Here is some sample code:
import librosa
import python_speech_features
import matplotlib.pyplot as plt
from scipy.signal.windows import hann
import torchaudio.transforms
import torch
n_mfcc = 13
n_mels = 40
n_fft = 512
hop_length = 160
fmin = 0
fmax = None
sr = 16000
melkwargs={"n_fft" : n_fft, "n_mels" : n_mels, "hop_length":hop_length, "f_min" : fmin, "f_max" : fmax}
y, sr = librosa.load(librosa.util.example_audio_file(), sr=sr, duration=5,offset=30)
# Default librosa with db mel scale
mfcc_lib_db = librosa.feature.mfcc(y=y, sr=sr, n_fft=n_fft,
n_mfcc=n_mfcc, n_mels=n_mels,
hop_length=hop_length,
fmin=fmin, fmax=fmax, htk=False)
# Nearly identical to above
# mfcc_lib_db = librosa.feature.mfcc(S=librosa.power_to_db(S), n_mfcc=n_mfcc, htk=False)
# Modified librosa with log mel scale (helper)
S = librosa.feature.melspectrogram(y=y, sr=sr, n_mels=n_mels, fmin=fmin,
fmax=fmax, hop_length=hop_length)
# Modified librosa with log mel scale
mfcc_lib_log = librosa.feature.mfcc(S=np.log(S+1e-6), n_mfcc=n_mfcc, htk=False)
# Python_speech_features
mfcc_speech = python_speech_features.mfcc(signal=y, samplerate=sr, winlen=n_fft / sr, winstep=hop_length / sr,
numcep=n_mfcc, nfilt=n_mels, nfft=n_fft, lowfreq=fmin, highfreq=fmax,
preemph=0.0, ceplifter=0, appendEnergy=False, winfunc=hann)
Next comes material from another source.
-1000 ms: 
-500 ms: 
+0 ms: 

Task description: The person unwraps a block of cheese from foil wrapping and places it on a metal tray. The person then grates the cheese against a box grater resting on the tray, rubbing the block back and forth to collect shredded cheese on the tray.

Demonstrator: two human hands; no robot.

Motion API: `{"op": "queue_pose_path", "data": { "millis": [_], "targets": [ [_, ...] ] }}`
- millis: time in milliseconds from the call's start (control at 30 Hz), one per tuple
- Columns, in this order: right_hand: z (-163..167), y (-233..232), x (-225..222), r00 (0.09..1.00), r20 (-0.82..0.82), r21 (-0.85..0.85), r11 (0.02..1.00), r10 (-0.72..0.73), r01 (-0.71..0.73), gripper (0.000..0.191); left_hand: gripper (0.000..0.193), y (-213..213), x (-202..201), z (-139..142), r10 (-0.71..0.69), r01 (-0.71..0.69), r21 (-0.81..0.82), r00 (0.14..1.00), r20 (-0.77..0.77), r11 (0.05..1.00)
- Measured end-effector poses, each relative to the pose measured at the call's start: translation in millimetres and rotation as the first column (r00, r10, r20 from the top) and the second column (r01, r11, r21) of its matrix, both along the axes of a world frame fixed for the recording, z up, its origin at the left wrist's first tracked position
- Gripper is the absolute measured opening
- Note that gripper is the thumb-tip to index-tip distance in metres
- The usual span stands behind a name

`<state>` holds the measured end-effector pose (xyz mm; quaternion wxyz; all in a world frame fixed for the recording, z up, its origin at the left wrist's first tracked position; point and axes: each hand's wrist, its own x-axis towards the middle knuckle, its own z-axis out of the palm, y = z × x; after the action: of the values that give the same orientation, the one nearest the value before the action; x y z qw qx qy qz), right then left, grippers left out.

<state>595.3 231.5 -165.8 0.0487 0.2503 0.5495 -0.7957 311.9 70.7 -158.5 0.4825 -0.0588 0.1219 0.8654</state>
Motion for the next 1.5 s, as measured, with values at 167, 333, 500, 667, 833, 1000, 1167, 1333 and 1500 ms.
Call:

# Torchaudio 'textbook' log mel scale
mfcc_torch_log = torchaudio.transforms.MFCC(sample_rate=sr, n_mfcc=n_mfcc,
dct_type=2, norm='ortho', log_mels=True,
melkwargs=melkwargs)(torch.from_numpy(y))
# Torchaudio 'librosa compatible' default dB mel scale
mfcc_torch_db = torchaudio.transforms.MFCC(sample_rate=sr, n_mfcc=n_mfcc,
dct_type=2, norm='ortho', log_mels=False,
melkwargs=melkwargs)(torch.from_numpy(y))
feature = 1 # <-------- Play with this!!
plt.subplot(2, 1, 1)
plt.plot(mfcc_lib_log.T[:,feature], 'k')
plt.plot(mfcc_lib_db.T[:,feature], 'b')
plt.plot(mfcc_speech[:,feature], 'r')
plt.plot(mfcc_torch_log.T[:,feature], 'c')
plt.plot(mfcc_torch_db.T[:,feature], 'g')
plt.grid()
plt.subplot(2, 2, 3)
plt.plot(mfcc_lib_log.T[:,feature], 'k')
plt.plot(mfcc_torch_log.T[:,feature], 'c')
plt.plot(mfcc_speech[:,feature], 'r')
plt.grid()
plt.subplot(2, 2, 4)
plt.plot(mfcc_lib_db.T[:,feature], 'b')
plt.plot(mfcc_torch_db.T[:,feature], 'g')
plt.grid()
Quite honestly, none of these implementations are satisfying:
Python_speech_features takes the inexplicably bizarre approach of replacing the 0th feature with energy rather than augmenting with it, and has no commonly used delta implementation
Librosa is non-standard by default with no warning, and lacks an obvious way to augment with energy, but has a highly competent delta function elsewhere in the library.
Torchaudio will emulate either, also has a versatile delta function, but still has no clean, obvious way to get energy.